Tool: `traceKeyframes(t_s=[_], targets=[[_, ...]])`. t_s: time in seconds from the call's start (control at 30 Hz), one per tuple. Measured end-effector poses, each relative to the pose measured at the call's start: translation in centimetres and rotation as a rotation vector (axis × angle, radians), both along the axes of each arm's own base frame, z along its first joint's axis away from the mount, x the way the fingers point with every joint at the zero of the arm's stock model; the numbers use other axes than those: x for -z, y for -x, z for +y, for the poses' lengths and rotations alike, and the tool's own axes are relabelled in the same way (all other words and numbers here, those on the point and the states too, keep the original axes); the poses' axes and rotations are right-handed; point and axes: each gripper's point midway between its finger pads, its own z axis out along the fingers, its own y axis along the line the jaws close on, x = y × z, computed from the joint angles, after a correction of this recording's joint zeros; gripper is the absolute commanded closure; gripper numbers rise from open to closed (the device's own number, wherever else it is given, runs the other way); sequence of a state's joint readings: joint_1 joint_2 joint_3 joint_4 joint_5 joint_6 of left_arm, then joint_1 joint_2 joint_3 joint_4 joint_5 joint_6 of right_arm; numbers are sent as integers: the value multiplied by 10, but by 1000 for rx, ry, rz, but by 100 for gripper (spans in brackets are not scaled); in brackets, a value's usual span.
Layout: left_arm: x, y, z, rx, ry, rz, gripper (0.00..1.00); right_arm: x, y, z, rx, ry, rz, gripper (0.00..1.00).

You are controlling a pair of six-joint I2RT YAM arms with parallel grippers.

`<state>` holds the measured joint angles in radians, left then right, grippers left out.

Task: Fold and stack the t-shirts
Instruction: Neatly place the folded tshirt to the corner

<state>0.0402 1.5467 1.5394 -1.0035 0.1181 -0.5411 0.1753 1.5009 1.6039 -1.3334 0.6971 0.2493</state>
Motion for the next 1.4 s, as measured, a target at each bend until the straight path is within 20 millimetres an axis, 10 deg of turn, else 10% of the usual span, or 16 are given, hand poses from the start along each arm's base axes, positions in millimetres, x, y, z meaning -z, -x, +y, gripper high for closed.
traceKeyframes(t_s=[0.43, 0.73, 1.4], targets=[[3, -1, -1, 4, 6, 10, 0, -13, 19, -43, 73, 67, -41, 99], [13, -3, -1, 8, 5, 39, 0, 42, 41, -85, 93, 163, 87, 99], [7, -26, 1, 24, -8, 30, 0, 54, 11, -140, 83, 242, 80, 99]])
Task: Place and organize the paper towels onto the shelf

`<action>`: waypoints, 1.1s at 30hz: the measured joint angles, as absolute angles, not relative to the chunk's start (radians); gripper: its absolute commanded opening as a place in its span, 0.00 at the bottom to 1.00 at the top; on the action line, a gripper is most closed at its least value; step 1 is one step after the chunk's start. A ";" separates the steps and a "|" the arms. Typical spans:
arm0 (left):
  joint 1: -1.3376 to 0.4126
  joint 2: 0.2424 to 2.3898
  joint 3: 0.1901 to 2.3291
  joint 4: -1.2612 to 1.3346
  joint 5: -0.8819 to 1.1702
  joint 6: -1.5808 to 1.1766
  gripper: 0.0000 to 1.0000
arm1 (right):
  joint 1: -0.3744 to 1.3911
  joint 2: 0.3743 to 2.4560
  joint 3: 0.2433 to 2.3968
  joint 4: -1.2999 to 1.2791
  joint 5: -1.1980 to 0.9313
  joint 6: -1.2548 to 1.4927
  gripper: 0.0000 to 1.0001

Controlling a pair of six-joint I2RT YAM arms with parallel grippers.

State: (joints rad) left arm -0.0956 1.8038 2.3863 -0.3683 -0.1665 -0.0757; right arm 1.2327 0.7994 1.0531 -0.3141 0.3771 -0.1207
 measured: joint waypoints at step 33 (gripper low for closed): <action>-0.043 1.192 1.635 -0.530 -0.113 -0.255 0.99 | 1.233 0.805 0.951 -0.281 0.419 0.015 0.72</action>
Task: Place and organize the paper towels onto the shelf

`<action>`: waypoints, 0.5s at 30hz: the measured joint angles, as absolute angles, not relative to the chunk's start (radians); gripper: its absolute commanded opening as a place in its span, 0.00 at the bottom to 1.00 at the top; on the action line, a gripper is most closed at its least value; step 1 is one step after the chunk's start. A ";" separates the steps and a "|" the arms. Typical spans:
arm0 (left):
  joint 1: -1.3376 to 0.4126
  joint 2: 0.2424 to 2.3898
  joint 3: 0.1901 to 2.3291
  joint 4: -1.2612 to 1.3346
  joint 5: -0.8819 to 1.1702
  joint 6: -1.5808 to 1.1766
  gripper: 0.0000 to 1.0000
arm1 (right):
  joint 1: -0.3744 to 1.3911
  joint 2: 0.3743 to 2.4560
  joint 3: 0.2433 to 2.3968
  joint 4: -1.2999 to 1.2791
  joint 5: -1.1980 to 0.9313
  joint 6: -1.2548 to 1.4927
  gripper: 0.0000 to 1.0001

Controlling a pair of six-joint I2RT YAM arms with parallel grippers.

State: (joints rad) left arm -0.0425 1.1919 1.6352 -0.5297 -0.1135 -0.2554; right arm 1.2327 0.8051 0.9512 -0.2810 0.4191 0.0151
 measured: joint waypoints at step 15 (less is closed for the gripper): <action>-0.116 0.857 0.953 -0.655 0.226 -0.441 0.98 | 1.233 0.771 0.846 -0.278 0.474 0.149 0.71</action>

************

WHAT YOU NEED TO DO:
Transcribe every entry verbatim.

WRITTEN SOLUTION:
Tool: `traceKeyframes(t_s=[_], targets=[[_, ...]])`. t_s: time in seconds from the call's start (control at 30 Hz), one per tuple. Measured end-effector poses, each relative to the pose measured at the call's start: translation in centimetres and rotation as a rotation vector (axis × angle, radians), both along the axes of each arm's own base frame, z along its first joint's axis away from the mount, x the way the fingers point with every joint at the zero of the arm's stock model; the numbers use other axes than those: x for -z, y for -x, z for +y, for the poses' lengths and rotations alike, and the tool's own axes are relabelled in the same way (all other words and numbers here, those on the point and the states too, keep the original axes); the poses' axes and rotations are right-handed; point and axes: each gripper's point midway between its finger pads, its own z axis out along the fingers, its own y axis along the line the jaws close on, x = y × z, computed from the joint angles, after a correction of this recording's joint zeros; gripper is the absolute commanded closure; gripper numbers rise from open to closed (the device's own number, wherever else it is given, runs the other way); sequence of a state's joint readings: joint_1 joint_2 joint_3 joint_4 joint_5 joint_6 of left_arm, then joint_1 joint_2 joint_3 joint_4 joint_5 joint_6 of right_arm; numbers are sent as integers: the value multiplied by 10, but by 1000 for rx, ry, rz, but by 100 for gripper (spans in brackets are not scaled); in brackets, a value's usual span.
Layout: left_arm: x, y, z, rx, ry, rz, gripper (0.00..1.00); right_arm: x, y, z, rx, ry, rz, gripper (0.00..1.00).

You are controlling a pair of six-joint I2RT YAM arms with parallel grippers.

`<state>` holds the measured joint angles in radians, left then right, grippers left out.

Task: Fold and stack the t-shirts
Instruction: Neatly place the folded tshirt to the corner

<state>0.0402 1.5467 1.5394 -1.0035 0.1181 -0.5411 0.1753 1.5009 1.6039 -1.3334 0.6971 0.2493</state>
Motion for the next 1.4 s, as measured, a target at each bend until the straight path is within 20 millimetres an axis, 10 deg of turn, else 10% of the usual span, or 16 are given, hand poses from the start along each arm's base axes, positions in millimetres, x, y, z meaning -z, -x, +y, gripper high for closed.
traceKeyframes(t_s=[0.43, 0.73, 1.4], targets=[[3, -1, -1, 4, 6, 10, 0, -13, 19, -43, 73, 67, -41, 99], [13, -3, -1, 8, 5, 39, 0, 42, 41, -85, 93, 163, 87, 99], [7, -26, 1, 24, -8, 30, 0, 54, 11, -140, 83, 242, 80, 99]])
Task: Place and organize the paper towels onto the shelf

`<action>`: waypoints, 1.1s at 30hz: the measured joint angles, as absolute angles, not relative to the chunk's start (radians); gripper: its absolute commanded opening as a place in its span, 0.00 at the bottom to 1.00 at the top; on the action line, a gripper is most closed at its least value; step 1 is one step after the chunk's start. A ";" separates the steps and a "|" the arms. Typical spans:
arm0 (left):
  joint 1: -1.3376 to 0.4126
  joint 2: 0.2424 to 2.3898
  joint 3: 0.1901 to 2.3291
  joint 4: -1.2612 to 1.3346
  joint 5: -0.8819 to 1.1702
  joint 6: -1.5808 to 1.1766
  gripper: 0.0000 to 1.0000
arm1 (right):
  joint 1: -0.3744 to 1.3911
  joint 2: 0.3743 to 2.4560
  joint 3: 0.2433 to 2.3968
  joint 4: -1.2999 to 1.2791
  joint 5: -1.1980 to 0.9313
  joint 6: -1.2548 to 1.4927
  gripper: 0.0000 to 1.0001

Controlling a pair of six-joint I2RT YAM arms with parallel grippers.

State: (joints rad) left arm -0.0956 1.8038 2.3863 -0.3683 -0.1665 -0.0757; right arm 1.2327 0.7994 1.0531 -0.3141 0.3771 -0.1207
 measured: joint waypoints at step 33 (gripper low for closed): <action>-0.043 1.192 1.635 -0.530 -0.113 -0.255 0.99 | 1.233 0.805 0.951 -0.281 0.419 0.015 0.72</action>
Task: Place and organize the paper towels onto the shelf

`<action>`: waypoints, 0.5s at 30hz: the measured joint angles, as absolute angles, not relative to the chunk's start (radians); gripper: its absolute commanded opening as a place in its span, 0.00 at the bottom to 1.00 at the top; on the action line, a gripper is most closed at its least value; step 1 is one step after the chunk's start. A ";" separates the steps and a "|" the arms. Typical spans:
arm0 (left):
  joint 1: -1.3376 to 0.4126
  joint 2: 0.2424 to 2.3898
  joint 3: 0.1901 to 2.3291
  joint 4: -1.2612 to 1.3346
  joint 5: -0.8819 to 1.1702
  joint 6: -1.5808 to 1.1766
  gripper: 0.0000 to 1.0000
arm1 (right):
  joint 1: -0.3744 to 1.3911
  joint 2: 0.3743 to 2.4560
  joint 3: 0.2433 to 2.3968
  joint 4: -1.2999 to 1.2791
  joint 5: -1.1980 to 0.9313
  joint 6: -1.2548 to 1.4927
  gripper: 0.0000 to 1.0001

Controlling a pair of six-joint I2RT YAM arms with parallel grippers.

State: (joints rad) left arm -0.0425 1.1919 1.6352 -0.5297 -0.1135 -0.2554; right arm 1.2327 0.8051 0.9512 -0.2810 0.4191 0.0151
 measured: joint waypoints at step 15 (less is closed for the gripper): <action>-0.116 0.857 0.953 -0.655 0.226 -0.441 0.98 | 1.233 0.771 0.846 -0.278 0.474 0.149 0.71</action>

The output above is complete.